While a stroll through the museum revealed most of this information, it was the enthusiasm of its “docents” who made it all come alive. A demonstration of the instrument's unique capabilities had the crowd of fellow patrons all giggling within seconds.
The instrument is composed of only three parts: 1) The body, 2) The turret, and 3) The resonator. The last formerly being made of cow and sheep stomachs, but now materializing as wax paper or plastic.
Kazoobie Kazoos makes the injection mold bodies and turrets in their own factory located in Florida. The parts are then received in their Beaufort headquarters where they are assembled with their pressure-cut resonators. It all takes place in a matter of seconds. I was allowed to watch and participate in the actual production of a kazoo.
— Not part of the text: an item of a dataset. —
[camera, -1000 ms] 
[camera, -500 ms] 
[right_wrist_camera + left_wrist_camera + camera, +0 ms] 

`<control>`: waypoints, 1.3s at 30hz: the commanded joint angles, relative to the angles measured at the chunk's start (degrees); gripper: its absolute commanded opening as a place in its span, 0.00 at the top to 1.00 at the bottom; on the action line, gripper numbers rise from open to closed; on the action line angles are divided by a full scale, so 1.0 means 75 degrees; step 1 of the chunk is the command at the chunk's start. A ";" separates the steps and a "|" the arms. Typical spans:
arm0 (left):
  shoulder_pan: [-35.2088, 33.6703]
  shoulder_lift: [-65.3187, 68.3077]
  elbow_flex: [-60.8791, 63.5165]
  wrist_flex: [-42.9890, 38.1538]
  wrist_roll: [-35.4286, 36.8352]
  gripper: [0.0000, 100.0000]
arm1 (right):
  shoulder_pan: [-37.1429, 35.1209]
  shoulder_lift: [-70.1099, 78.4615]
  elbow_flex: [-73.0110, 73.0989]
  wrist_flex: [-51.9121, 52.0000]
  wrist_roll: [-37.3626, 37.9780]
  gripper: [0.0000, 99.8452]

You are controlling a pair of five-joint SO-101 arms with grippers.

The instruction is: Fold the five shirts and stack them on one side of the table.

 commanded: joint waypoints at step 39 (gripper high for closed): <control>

Being of curious mind, I inquired what the most popular color might be (?) --Red. What is your busiest time of year? --November & December. Who is your most well-known customer(s)? --Comedienne Jimmy Fallon and actor Macaulay Culkin.
The little staff of 3 individuals was extremely friendly and enthusiastic about their product. I asked them if they enjoyed their job. Without hesitation, each replied with an affirmation and a near-giddy story of what their job means to them.
With the entire group of fellow patrons humming into their own kazoos, it was proof that they manufacture more than just kazoos at Kazoobie Kazoos. They also make smiles.---Lots of them.
I believe this little instrument will be buzzing for many years to come.